*** DATA PROVIDED Section Begins ***

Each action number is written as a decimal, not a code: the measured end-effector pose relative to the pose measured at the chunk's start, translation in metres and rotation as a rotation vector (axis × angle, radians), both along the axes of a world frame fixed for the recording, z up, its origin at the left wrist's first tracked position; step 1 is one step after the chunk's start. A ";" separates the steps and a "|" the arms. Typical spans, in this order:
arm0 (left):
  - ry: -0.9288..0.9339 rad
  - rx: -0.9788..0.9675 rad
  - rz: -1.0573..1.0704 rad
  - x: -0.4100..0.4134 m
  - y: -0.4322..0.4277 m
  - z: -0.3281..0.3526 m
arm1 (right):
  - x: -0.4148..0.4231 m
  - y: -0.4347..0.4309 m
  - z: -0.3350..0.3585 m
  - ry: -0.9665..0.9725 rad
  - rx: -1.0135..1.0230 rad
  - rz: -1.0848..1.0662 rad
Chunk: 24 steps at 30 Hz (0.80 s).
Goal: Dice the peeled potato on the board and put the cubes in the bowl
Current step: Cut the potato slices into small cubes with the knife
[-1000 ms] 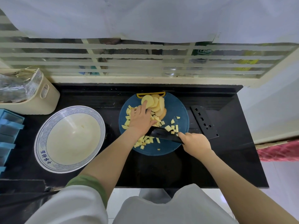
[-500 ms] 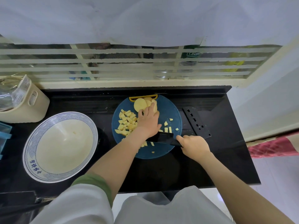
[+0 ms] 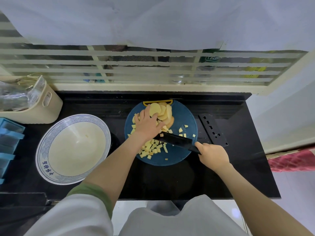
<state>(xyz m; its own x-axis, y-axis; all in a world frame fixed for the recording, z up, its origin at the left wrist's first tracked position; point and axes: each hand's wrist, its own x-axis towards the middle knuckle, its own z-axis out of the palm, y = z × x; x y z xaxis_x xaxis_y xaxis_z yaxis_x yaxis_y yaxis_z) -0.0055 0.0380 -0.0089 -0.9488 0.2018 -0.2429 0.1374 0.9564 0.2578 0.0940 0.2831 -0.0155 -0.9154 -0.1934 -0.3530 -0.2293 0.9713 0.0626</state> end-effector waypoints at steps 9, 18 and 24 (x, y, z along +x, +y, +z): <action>0.029 0.107 0.151 0.007 0.031 -0.002 | 0.006 0.013 -0.002 -0.048 -0.099 -0.203; -0.081 -0.010 0.125 0.002 0.030 -0.009 | 0.005 0.022 -0.002 -0.085 -0.055 -0.094; -0.012 -0.040 0.226 -0.002 0.023 -0.016 | 0.005 0.026 -0.003 -0.084 -0.096 -0.090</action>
<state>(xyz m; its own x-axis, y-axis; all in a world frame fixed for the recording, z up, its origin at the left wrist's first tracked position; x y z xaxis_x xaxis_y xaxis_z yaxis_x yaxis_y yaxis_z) -0.0077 0.0609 -0.0253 -0.9659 -0.0260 -0.2577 -0.0847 0.9720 0.2193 0.0988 0.3087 -0.0181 -0.8987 -0.1481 -0.4127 -0.1412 0.9889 -0.0473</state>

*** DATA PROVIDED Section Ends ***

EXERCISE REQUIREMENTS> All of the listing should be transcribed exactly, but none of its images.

EXERCISE ANSWER>
Each action number is written as a decimal, not a code: the measured end-effector pose relative to the pose measured at the chunk's start, translation in metres and rotation as a rotation vector (axis × angle, radians), both along the axes of a world frame fixed for the recording, z up, its origin at the left wrist's first tracked position; step 1 is one step after the chunk's start. A ";" separates the steps and a "|" the arms. Typical spans, in this order:
arm0 (left):
  - ry: -0.9288..0.9339 rad
  - rx: -0.9788..0.9675 rad
  - rz: -1.0573..1.0704 rad
  - x: -0.4100..0.4134 m
  - y: -0.4322..0.4277 m
  - z: -0.3281..0.3526 m
arm1 (right):
  - x: -0.4148..0.4231 m
  - y: -0.4347..0.4309 m
  - z: -0.3350..0.3585 m
  - ry: -0.9665..0.9725 rad
  - rx: -1.0135..1.0230 rad
  - rz: -1.0848..1.0662 rad
Chunk: 24 steps at 30 Hz (0.80 s).
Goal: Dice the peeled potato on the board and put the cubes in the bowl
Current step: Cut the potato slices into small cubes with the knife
[-1000 ms] 
[-500 ms] 
[+0 ms] 
<state>(xyz m; its own x-axis, y-axis; all in a world frame fixed for the recording, z up, its origin at the left wrist's first tracked position; point and axes: each hand's wrist, its own x-axis towards the middle knuckle, its own z-axis out of the palm, y = z × x; x y z xaxis_x xaxis_y xaxis_z yaxis_x yaxis_y yaxis_z) -0.0055 0.0380 -0.0089 -0.9488 0.2018 -0.2429 0.1374 0.9564 0.2578 0.0940 0.2831 -0.0155 -0.9154 -0.1934 -0.3530 -0.2293 0.9713 0.0626</state> end-effector waypoints at steps 9, 18 and 24 (x, y, z along +x, +y, +z): <action>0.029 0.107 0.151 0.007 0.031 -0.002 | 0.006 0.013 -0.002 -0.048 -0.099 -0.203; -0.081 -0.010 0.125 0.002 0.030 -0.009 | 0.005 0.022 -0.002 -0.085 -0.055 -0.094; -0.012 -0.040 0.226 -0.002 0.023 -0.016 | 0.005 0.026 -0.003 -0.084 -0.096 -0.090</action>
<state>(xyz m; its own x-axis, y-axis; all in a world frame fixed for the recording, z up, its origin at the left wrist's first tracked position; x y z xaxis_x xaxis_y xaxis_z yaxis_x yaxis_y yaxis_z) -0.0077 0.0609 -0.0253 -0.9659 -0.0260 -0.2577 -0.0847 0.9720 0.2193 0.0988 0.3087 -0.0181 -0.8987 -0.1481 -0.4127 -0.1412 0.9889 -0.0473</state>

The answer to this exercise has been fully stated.